### [Stored data]
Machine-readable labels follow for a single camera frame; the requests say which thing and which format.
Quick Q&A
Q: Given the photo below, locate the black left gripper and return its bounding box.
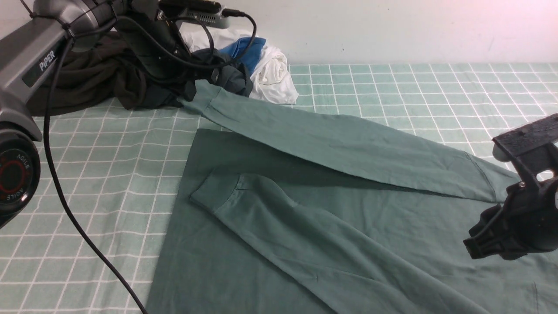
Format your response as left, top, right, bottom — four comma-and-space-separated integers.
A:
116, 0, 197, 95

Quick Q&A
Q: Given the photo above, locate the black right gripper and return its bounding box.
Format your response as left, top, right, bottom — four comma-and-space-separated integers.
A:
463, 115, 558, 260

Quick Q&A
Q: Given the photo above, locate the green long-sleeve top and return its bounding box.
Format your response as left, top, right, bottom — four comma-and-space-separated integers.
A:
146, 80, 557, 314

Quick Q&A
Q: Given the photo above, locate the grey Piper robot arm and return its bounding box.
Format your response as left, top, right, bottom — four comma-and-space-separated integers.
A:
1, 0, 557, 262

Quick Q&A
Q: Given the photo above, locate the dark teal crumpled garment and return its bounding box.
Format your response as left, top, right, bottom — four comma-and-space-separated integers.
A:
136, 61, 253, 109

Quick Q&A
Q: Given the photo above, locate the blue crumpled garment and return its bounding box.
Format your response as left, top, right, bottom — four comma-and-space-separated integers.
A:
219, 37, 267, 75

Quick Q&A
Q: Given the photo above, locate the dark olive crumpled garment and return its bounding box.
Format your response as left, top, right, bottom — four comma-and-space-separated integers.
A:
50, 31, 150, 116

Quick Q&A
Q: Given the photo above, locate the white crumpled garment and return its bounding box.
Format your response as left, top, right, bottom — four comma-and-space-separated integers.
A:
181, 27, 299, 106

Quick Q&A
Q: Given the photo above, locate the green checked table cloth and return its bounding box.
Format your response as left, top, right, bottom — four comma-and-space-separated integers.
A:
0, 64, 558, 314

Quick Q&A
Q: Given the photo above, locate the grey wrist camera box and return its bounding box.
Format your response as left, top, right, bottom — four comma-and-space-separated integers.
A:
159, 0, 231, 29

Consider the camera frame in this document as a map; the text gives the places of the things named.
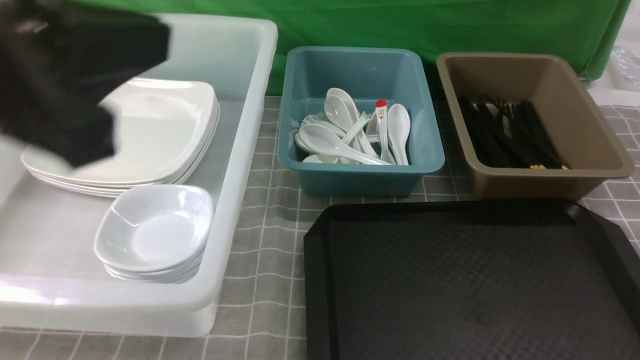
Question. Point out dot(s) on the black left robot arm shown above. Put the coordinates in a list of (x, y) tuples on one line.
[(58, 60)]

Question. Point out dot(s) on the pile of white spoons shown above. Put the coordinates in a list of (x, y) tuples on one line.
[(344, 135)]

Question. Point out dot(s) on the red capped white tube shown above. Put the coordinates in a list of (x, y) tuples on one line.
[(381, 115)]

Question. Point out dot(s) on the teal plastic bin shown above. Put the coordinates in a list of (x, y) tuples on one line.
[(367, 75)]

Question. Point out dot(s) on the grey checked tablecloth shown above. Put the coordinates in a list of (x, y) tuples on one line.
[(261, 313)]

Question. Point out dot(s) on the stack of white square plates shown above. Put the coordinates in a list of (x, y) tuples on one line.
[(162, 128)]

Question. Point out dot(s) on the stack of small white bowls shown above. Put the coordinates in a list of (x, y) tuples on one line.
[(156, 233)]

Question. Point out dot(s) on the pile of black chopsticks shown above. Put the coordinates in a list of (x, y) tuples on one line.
---
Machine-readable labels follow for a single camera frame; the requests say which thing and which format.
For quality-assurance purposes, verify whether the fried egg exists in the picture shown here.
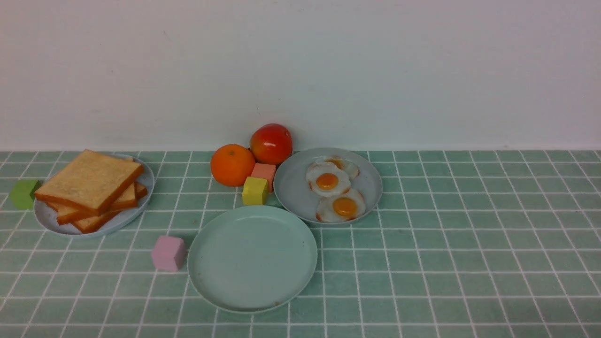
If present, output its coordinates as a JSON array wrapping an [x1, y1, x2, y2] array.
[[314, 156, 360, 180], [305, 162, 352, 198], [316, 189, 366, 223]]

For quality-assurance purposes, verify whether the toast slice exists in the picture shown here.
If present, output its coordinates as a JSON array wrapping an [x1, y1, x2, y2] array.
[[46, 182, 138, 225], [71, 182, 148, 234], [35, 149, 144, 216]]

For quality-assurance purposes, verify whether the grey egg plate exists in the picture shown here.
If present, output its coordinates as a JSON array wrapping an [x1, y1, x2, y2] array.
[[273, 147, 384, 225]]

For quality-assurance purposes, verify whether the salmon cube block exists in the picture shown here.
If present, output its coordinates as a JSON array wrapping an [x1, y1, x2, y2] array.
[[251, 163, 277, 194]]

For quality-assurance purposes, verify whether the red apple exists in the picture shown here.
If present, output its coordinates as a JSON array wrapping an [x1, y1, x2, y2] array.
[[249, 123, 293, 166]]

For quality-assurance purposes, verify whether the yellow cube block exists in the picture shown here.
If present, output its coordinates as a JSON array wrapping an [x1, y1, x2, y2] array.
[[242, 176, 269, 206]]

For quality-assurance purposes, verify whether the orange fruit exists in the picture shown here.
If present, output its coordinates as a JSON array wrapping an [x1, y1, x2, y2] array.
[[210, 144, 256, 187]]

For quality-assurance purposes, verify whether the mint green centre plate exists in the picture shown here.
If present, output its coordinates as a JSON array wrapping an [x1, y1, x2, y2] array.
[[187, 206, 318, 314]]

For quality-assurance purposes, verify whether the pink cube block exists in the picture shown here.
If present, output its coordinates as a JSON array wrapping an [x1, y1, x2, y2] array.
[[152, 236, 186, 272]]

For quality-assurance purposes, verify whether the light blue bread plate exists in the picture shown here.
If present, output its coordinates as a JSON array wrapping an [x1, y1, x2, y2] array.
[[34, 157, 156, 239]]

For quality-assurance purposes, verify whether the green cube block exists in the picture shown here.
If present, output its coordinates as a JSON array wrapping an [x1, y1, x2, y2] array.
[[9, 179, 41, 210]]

### [What to do]
Search the material above for the word "crumpled", then copy each line that holds it.

### [Response box]
Q: Given the photo above, locate the dark teal crumpled garment and return its bounding box.
Q: Given the photo above, locate the blue crumpled garment and return its bounding box.
Q: Given the photo above, locate the dark olive crumpled garment and return its bounding box.
Q: Given the photo above, locate the white crumpled garment and return its bounding box.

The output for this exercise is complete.